Simonetta Scarane, ItaliaOggi 17/10/2013, 17 ottobre 2013
PRESTO SI CONSUMERÀ PIÙ IL CARBONE CHE IL PETROLIO
Incredibile ma vero. L’ultimo rapporto dell’Onu sui cambiamenti climatici, che ha rafforzato l’allerta sull’incremento dei gas serra, ha indicato che il secondo decennio del XXI secolo sarà caratterizzato dalla supremazia del carbone sul petrolio. E questo nonostante le energie rinnovabili si siano ben sviluppate nei cinque continenti.
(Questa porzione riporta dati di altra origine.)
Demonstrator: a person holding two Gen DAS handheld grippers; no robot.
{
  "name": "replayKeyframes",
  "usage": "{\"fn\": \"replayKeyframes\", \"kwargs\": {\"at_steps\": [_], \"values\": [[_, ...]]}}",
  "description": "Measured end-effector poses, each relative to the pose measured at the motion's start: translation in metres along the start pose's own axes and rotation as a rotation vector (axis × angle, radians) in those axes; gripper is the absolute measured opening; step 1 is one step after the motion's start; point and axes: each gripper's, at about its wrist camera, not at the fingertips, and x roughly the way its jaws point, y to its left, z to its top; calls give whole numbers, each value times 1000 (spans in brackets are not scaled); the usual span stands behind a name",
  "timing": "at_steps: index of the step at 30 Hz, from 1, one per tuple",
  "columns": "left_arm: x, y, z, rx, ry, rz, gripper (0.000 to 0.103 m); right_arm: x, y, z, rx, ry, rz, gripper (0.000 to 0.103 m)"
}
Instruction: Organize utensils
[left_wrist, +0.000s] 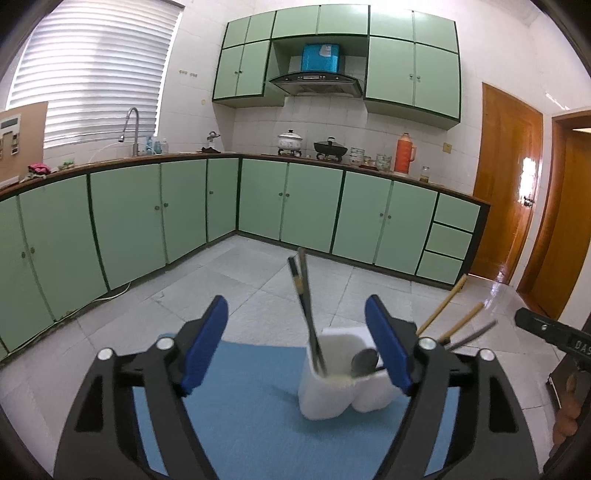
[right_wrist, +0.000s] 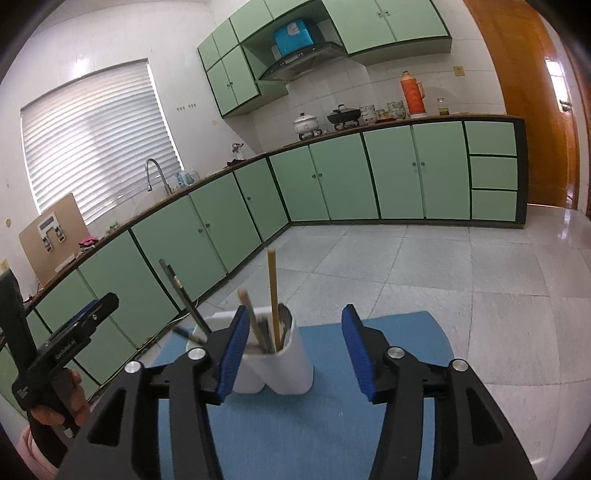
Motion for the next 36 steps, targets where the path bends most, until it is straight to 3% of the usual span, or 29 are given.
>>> {"fn": "replayKeyframes", "kwargs": {"at_steps": [7,12,21,29,36], "values": [[-41,4,-31,3,12,24,90,-36,2,-36,-1,4,-9,65],[-67,0,-52,33,49,33,92,-58,10,-61,3,33,-2,75],[-114,-11,-90,74,104,26,96,-99,40,-100,-95,52,-63,96],[-152,-20,-98,74,102,12,98,-129,66,-120,-113,51,-50,97],[-186,-27,-81,53,45,2,98,-164,85,-107,-137,-14,-29,97]]}}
Il più inquinante dei combustibili fossili dovrà soppiantare il petrolio di qui al 2020 secondo lo studio del dipartimento di Wood Mackenzie, presentato in occasione del congresso mondiale dell’energia cominciato lunedì a Daegu nella Corea del Sud. La notizia può suonare strana, soprattutto in Francia dove è il nucleare che dovrebbe avere la predominanza. Ma la tesi del rapporto Onu non è peregrina perchè è stata confermata anche da molti altri rapporti, tra i quali anche quello dell’Agenzia internazionale dell’energia (Aie) che nel dicembre scorso annunciava l’inesorabile progressione del carbone. La Cina, primo consumatore mondiale di carbone, spiega l’avvenire radioso del carbon fossile, combustibile del XIX secolo. Proprio dal mercato cinese deriveranno i due terzi della crescita globale della domanda nei prossimi dieci anni. La metà delle nuove centrali elettriche che saranno costruite in Cina tra il 2012 e il 2020 andranno a carbone, secondo quanto ha precisato Wood Mackenzie. E l’India non sarà da meno. Di certo, dalla sua il carbone non ha la penuria di riserve, che secondo l’Aia sono sufficienti per soddisfare il consumo dei prossimi 130 anni. Inoltre, la produzione dell’Indonesia, del Sudafrica e dell’Australia contribuiranno ad accrescerle del 20% rispetto ai volumi che saranno estratti di qui al 2020. Il principale atout del carbone resta il prezzo. Attualmente è tre volte meno caro del gas naturale liquefatto (trasportato per mare) e due volte meno caro del gas in Europa. Negli Stati Uniti l’estrazione del gas dagli sciristi ha prodotto negli ultimi cinque anni una riduzione dei prezzi del gas naturale che si è sostituito al carbone nelle centrali termiche americane. Il risultato è che il surplus del carbone statunitense, più competitivo rispetto al gas russo, norvegese o del Qatar, si è riversato sul Vecchio continente.